Sonraki proje ise “Doğa Okulu”. Doğa Derneği ile birlikte Orhanlı köyünde yapımına başlanmış bile. Ezbere ve yazılı müfredata değil paylaşmaya ve yaparak öğrenmeye dayanan bir eğitim sistemi olacakmış. Okulda öğretmen-öğrenci olmayacak, herkes öğrenci olarak kabul edilecek.
Hep derim: Başka bir dünya mümkün...
Motosiklete minibüs muamelesi
Dünyanın en motosiklet sevmeyen ülkesiyiz. Nedendir bilinmez onlara hamam böceği muamelesi yaparız. Taksiciler mesela motosikletlileri sıkıştırmak, yoldan çıkarmak, düşürmek için ellerinden geleni yapar. Trafik tıkanmıştır, motosikletli araçların arasından geçmeye çalışır, öldür Allah yol vermezler. Tek bir belediye motosiklet park yeri yapmayı akıl etmez. Yol kenarına park edersin, gelir bir araba üstüne biner. “Yahu bu da bir araç” dersin sana üç tekerlekli oyuncağını yolda bırakmış çocuk muamelesi yapar.
Ama iş para almaya gelince birden adamdan sayılırsın. HGS diye, OGS’den farkı nedir anlayamadığım bir şey çıkardılar. Sırf bu yüzden aylardır 2. Köprünün son dört gişesi kapalı. Etiler tarafından girdiğin anda ayvayı yiyorsun. Bir saat sürdüğü oluyor köprüye varmak. Bir sistem bu kadar mı ağır değiştirilir?
Fakat ben benim meselem bu değil. Bu kadar külfet ne içinmiş diye HSG hakkında bilgi alayım dedim. Sitesine girdim. Her maddeyi okudum. Araç sınıflandırmasına bir fark var mı diye merakla oraya da bastım...
Her yerde üç tekerlekli oyuncak muamelesi gören motosiklet, köprüde ve karayollarında kamyonet, minibüs hatta arazi taşıtı muamelesi görüyor! Aynı ücrete tabi.

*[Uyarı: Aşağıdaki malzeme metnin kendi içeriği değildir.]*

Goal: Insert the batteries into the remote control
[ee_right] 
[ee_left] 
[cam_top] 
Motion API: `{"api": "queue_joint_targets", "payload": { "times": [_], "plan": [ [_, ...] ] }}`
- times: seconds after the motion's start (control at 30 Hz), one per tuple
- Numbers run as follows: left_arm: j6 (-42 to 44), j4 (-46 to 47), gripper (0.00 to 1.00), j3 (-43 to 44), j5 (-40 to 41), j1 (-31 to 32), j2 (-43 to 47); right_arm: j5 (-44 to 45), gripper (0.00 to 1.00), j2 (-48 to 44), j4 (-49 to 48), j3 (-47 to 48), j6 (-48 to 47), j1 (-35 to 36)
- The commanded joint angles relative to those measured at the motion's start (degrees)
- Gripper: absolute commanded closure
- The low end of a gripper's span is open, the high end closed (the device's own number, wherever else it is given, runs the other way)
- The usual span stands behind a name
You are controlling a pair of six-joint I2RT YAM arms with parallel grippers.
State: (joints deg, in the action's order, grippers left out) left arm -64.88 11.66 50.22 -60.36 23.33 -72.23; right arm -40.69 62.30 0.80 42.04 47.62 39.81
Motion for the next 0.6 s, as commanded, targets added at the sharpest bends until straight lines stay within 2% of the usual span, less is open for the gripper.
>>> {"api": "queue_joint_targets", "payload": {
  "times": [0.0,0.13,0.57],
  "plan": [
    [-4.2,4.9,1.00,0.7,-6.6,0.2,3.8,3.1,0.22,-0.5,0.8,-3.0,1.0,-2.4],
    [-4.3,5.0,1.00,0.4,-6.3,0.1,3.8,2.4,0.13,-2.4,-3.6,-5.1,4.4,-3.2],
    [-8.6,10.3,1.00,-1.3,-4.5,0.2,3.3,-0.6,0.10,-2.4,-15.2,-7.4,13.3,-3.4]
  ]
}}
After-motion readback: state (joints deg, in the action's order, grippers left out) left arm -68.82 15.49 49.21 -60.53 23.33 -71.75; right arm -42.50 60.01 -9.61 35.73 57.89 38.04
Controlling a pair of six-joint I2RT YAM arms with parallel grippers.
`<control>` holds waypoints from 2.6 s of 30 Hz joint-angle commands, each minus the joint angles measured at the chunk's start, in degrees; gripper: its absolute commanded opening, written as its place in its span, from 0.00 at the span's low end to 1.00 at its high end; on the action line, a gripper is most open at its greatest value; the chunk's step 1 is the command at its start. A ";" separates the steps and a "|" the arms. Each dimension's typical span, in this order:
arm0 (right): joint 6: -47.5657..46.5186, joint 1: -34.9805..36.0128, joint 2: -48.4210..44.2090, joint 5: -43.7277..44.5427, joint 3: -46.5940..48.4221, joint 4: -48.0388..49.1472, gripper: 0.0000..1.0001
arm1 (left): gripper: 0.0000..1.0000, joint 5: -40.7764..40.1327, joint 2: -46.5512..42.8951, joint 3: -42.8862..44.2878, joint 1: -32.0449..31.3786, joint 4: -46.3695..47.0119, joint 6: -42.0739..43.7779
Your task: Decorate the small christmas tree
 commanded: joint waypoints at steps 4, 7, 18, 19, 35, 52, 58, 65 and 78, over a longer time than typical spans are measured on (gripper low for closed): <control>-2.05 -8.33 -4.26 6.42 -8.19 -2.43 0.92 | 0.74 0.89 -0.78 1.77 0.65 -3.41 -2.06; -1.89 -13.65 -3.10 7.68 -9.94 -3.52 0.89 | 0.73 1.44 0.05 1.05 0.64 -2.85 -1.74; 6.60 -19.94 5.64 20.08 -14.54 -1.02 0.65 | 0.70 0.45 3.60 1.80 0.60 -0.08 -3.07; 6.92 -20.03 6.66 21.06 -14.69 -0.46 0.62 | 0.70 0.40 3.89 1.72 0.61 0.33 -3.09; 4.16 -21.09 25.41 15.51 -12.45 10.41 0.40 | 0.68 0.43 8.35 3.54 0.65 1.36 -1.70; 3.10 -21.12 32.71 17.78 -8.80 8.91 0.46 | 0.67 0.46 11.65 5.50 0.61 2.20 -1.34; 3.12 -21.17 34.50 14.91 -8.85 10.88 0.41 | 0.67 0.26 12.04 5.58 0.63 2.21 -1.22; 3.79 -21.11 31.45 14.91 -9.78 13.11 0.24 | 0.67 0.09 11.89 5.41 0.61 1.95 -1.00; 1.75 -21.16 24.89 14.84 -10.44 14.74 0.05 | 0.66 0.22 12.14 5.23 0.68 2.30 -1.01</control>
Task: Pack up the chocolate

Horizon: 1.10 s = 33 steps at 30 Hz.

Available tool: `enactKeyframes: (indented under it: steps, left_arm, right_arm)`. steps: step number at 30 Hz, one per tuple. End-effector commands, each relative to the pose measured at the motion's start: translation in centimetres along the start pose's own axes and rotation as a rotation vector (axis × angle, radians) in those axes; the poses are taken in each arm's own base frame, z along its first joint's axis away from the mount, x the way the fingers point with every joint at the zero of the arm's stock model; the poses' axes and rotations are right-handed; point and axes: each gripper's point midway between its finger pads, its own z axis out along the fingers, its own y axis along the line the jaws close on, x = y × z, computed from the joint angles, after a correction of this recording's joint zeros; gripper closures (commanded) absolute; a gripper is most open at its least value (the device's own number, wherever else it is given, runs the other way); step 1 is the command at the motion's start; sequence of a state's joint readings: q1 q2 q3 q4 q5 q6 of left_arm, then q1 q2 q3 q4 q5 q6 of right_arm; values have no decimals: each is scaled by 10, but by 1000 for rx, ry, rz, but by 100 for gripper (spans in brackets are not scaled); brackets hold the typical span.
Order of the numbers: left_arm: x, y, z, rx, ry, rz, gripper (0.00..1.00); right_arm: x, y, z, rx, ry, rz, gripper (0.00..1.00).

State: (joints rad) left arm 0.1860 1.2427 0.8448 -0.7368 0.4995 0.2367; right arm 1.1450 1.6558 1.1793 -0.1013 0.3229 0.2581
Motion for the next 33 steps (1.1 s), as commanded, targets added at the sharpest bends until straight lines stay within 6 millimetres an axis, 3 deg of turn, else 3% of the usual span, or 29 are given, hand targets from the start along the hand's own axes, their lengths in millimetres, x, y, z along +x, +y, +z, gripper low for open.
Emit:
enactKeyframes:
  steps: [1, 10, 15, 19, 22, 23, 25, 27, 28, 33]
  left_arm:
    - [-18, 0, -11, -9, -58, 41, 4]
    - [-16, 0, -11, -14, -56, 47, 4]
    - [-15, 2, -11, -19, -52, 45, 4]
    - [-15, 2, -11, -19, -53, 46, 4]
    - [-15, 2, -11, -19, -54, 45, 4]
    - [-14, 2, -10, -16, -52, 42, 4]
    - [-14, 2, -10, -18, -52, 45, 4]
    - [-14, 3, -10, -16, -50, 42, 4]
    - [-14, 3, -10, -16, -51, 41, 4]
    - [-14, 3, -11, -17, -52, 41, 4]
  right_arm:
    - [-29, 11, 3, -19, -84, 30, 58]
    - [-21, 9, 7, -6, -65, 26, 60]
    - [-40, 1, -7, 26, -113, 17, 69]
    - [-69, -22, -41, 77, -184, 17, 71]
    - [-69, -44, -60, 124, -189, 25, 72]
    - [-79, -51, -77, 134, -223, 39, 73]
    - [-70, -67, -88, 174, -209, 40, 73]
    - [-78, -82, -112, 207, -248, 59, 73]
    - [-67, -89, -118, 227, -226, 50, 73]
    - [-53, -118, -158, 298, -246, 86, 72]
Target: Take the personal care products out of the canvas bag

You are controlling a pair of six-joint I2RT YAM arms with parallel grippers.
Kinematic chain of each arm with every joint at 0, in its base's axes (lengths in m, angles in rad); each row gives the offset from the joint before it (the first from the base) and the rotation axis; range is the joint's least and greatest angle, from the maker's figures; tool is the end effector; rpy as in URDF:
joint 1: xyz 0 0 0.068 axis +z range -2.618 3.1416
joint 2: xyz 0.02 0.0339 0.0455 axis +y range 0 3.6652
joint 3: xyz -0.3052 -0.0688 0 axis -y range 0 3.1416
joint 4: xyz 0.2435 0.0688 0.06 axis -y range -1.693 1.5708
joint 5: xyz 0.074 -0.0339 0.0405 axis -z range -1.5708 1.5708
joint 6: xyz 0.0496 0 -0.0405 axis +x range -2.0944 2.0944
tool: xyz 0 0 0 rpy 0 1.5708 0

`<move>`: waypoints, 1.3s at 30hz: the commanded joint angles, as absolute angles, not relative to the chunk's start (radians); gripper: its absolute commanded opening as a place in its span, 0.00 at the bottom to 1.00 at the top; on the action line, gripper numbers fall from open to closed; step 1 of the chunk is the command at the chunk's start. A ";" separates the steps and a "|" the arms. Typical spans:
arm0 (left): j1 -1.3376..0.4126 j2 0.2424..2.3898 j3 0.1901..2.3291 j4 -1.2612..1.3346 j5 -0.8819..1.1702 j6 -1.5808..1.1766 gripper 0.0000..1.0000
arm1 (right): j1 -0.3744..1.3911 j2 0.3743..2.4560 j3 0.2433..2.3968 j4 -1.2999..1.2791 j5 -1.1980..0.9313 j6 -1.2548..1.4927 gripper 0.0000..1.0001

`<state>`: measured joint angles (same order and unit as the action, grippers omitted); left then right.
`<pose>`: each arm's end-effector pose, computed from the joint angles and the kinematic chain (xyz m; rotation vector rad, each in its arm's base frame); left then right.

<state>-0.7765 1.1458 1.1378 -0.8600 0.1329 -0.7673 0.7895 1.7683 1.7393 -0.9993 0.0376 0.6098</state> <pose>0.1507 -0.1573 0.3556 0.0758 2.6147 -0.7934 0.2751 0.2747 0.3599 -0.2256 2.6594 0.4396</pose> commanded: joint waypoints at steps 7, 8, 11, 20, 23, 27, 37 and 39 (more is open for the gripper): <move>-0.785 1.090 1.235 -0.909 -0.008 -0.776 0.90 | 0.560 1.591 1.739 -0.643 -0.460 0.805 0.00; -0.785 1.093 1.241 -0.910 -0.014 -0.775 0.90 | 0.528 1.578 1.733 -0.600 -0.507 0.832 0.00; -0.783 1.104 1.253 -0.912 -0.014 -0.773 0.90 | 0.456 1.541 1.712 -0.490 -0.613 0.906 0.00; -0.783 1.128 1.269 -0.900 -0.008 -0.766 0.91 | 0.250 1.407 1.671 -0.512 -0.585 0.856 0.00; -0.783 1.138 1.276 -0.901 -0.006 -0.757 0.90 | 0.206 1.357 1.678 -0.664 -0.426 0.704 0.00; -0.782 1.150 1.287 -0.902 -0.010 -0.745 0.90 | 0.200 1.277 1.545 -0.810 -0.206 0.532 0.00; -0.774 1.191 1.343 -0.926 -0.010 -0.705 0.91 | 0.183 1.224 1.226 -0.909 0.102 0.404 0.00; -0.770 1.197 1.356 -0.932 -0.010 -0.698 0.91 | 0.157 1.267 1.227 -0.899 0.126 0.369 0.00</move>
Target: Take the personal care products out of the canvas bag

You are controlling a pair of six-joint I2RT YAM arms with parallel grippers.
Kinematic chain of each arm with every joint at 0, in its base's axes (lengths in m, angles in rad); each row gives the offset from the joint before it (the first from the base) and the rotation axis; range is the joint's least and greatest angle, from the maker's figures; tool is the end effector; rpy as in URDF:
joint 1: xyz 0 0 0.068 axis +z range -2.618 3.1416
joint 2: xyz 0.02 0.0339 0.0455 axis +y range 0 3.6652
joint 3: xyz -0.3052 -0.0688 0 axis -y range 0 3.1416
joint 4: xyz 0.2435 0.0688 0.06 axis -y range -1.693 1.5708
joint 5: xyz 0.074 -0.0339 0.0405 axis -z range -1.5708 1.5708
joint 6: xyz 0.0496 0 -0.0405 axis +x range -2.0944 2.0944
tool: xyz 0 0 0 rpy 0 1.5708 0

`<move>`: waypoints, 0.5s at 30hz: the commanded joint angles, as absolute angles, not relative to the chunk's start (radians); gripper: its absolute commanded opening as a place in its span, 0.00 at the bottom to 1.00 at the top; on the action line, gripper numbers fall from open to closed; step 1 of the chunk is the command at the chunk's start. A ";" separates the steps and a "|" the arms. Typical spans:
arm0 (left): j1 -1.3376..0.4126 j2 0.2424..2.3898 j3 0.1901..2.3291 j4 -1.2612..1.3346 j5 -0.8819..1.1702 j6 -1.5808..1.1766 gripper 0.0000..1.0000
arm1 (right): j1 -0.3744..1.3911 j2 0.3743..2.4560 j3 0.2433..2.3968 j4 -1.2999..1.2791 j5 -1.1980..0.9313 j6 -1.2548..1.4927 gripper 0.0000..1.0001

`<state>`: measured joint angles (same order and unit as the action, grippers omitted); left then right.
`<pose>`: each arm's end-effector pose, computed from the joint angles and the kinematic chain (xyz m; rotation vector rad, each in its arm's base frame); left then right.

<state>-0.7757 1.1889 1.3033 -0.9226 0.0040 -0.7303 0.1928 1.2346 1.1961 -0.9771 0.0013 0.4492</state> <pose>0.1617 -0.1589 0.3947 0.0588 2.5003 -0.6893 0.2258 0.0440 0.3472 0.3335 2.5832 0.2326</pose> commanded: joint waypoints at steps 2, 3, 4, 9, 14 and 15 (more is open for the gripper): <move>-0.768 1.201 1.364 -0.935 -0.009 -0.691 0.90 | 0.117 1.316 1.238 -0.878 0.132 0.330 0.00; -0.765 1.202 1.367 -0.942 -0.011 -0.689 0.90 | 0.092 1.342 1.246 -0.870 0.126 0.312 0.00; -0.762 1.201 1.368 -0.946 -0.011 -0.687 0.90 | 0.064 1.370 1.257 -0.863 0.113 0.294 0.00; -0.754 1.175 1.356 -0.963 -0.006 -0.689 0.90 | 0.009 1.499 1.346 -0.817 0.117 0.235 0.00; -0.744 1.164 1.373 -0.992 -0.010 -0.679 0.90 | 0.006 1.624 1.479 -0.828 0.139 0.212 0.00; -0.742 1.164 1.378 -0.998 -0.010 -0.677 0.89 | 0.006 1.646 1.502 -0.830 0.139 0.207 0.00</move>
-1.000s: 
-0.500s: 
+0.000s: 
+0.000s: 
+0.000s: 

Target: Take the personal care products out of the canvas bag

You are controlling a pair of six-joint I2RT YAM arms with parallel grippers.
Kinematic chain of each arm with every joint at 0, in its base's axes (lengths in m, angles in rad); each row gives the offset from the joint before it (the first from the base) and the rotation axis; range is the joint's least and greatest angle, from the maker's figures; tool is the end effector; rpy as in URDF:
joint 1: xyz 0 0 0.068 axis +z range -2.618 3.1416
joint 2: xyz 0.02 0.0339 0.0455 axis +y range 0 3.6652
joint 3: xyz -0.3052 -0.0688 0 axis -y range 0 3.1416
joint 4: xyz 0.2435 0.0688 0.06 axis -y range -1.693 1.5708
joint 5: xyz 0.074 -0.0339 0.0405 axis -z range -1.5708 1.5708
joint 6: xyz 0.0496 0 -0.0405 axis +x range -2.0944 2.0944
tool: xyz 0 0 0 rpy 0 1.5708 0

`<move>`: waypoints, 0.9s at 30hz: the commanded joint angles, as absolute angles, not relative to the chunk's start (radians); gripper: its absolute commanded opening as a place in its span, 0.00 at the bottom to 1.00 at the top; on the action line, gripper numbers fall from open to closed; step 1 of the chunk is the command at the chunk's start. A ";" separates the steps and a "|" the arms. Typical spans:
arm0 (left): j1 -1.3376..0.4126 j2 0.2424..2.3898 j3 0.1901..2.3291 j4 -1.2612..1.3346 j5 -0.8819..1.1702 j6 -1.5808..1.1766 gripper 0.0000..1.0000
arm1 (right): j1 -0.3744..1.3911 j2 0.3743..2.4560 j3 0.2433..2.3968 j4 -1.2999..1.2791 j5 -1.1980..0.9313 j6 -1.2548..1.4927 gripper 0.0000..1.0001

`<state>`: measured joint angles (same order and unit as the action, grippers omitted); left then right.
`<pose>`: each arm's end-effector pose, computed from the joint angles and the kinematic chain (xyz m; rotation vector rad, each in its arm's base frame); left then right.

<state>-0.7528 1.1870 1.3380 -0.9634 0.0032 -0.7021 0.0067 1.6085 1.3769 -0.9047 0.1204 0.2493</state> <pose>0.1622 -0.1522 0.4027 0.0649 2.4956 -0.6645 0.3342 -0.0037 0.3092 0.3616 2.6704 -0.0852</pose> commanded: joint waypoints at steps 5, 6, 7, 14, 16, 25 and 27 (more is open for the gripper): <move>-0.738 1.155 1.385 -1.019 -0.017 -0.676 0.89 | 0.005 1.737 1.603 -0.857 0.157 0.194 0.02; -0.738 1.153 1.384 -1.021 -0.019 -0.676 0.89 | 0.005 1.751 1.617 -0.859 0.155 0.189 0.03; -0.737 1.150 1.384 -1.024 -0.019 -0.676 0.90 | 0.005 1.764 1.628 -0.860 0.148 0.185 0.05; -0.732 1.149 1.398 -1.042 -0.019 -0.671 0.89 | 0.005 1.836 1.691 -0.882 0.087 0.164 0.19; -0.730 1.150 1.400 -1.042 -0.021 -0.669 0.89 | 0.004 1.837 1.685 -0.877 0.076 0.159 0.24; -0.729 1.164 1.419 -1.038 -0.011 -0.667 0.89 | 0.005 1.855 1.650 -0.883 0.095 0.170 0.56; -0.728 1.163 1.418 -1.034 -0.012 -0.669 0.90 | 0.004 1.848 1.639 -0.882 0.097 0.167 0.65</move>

Adil değil. Motosiklet, mevcut trafik sıkışıklığına ve park problemine en ideal çözüm. Kullanımı her şekilde desteklenmelidir. Üstelik bilen bilir, soğuk, rüzgâr, yağmur, sıcak gibi ciddi külfetleri de vardır.
Özgür Yücel internette bir kampanya başlattı. Motosikletlilerin köprü ve karayollarından ücretsiz geçebilmeleri için. İmza verip destek olun!